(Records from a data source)
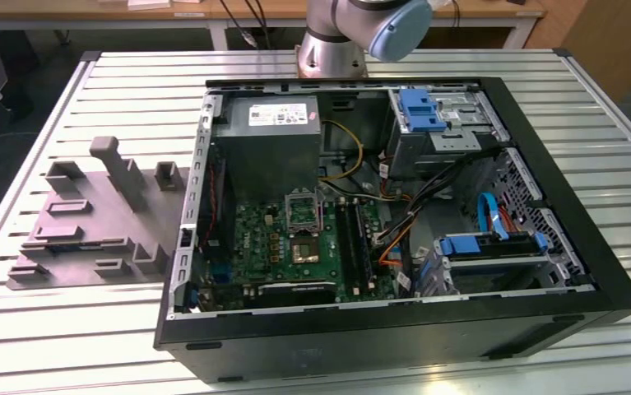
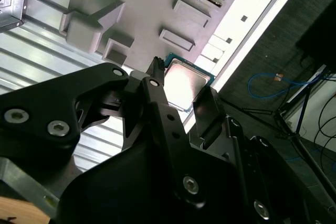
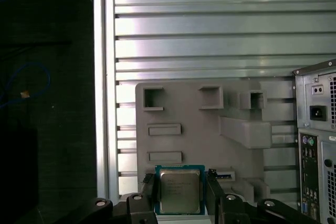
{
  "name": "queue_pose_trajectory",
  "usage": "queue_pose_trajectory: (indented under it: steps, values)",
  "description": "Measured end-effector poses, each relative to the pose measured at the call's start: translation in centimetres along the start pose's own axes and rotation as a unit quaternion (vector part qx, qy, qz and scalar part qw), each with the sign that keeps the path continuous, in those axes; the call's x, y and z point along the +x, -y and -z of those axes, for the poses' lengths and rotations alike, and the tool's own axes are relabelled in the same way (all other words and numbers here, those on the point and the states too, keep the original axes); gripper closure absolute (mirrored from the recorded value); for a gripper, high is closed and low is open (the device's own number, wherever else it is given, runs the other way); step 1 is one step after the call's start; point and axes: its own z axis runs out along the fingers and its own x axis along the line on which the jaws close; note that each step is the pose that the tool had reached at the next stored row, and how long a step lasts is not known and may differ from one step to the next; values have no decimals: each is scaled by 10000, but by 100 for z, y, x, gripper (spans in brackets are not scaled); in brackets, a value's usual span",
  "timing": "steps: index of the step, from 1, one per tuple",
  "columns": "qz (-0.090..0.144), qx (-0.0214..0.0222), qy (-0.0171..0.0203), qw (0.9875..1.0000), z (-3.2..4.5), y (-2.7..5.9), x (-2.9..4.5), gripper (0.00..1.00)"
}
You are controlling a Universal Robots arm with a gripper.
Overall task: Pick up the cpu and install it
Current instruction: 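Pick up the cpu and move it towards the insertion slot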
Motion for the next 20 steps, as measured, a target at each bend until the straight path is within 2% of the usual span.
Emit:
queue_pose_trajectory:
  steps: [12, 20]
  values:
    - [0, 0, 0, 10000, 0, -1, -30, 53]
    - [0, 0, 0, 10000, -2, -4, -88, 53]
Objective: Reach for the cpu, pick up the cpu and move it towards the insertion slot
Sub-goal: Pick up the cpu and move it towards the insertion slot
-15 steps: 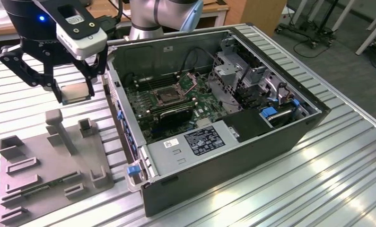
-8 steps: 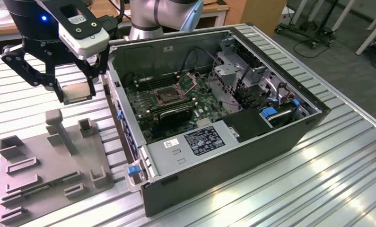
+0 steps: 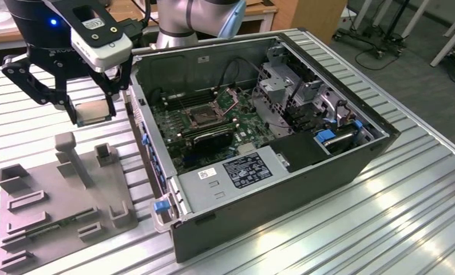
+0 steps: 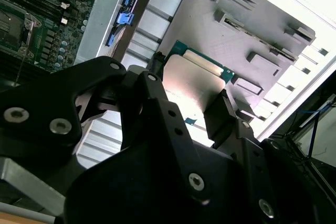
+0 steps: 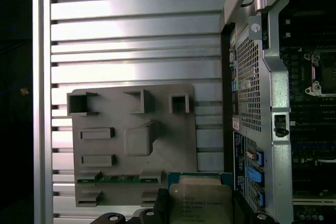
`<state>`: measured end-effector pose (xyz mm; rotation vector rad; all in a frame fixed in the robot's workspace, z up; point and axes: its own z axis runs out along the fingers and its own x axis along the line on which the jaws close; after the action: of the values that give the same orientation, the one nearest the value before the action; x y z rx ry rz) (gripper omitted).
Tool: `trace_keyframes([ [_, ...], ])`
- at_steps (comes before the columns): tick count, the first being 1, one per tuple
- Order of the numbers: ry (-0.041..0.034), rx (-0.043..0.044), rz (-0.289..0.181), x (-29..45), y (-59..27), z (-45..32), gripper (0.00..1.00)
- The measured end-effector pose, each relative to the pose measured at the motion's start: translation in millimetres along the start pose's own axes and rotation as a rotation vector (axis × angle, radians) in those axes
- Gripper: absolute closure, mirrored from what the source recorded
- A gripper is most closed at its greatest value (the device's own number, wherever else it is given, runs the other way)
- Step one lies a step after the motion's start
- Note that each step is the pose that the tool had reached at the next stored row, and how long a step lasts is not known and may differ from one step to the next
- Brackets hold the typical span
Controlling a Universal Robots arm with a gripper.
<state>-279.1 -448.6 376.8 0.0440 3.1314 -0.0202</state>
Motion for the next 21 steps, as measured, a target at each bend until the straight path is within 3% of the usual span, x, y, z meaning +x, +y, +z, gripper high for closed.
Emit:
trace_keyframes([
  [7, 0.0, 0.0, 0.0, -0.2, 0.0, 0.0, 0.45],
  [21, -0.0001, 0.0, 0.0, -9.1, 0.2, 0.3, 0.45],
])
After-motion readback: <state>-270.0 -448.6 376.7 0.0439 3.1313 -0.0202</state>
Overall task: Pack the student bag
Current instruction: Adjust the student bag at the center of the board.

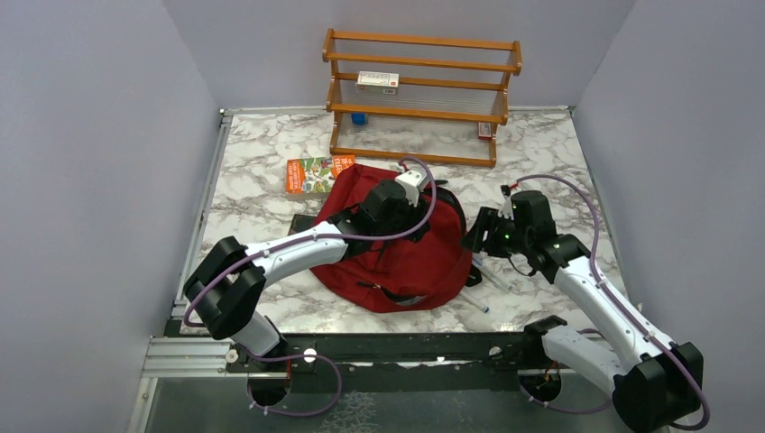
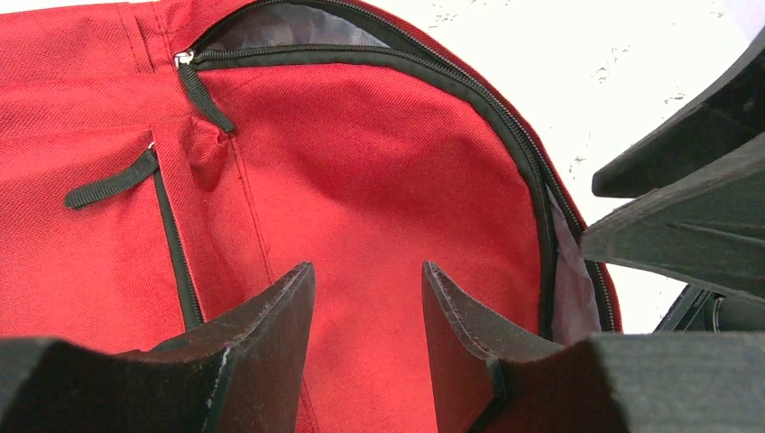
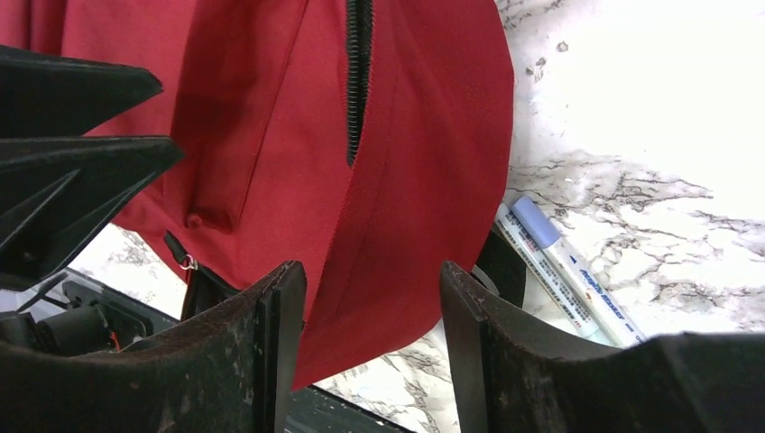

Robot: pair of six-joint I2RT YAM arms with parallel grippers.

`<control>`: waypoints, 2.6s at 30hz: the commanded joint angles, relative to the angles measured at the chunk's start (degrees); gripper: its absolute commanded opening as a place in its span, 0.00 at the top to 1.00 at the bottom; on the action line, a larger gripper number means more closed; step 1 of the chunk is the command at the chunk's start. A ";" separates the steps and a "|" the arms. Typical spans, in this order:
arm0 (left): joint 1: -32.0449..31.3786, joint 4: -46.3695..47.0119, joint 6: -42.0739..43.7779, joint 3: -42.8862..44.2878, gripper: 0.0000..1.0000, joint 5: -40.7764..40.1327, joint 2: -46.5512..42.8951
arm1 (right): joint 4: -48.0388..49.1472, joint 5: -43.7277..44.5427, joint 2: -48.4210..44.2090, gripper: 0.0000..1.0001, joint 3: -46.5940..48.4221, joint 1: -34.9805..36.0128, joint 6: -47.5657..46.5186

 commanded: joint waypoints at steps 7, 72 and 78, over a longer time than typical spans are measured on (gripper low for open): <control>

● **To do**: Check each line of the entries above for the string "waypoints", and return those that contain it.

● **Written response**:
`<control>`: waypoints, 2.6s at 30hz: the commanded joint angles, relative to the angles measured at the chunk's start (degrees); gripper: its absolute commanded opening as a place in its span, 0.00 at the top to 1.00 at the bottom; on the action line, a larger gripper number means more closed; step 1 of the chunk is the command at the chunk's start. A ";" separates the steps and a "|" the arms. Typical spans, in this order:
 commanded: joint waypoints at steps 7, 72 and 78, over a longer time than typical spans are measured on (gripper low for open): <control>

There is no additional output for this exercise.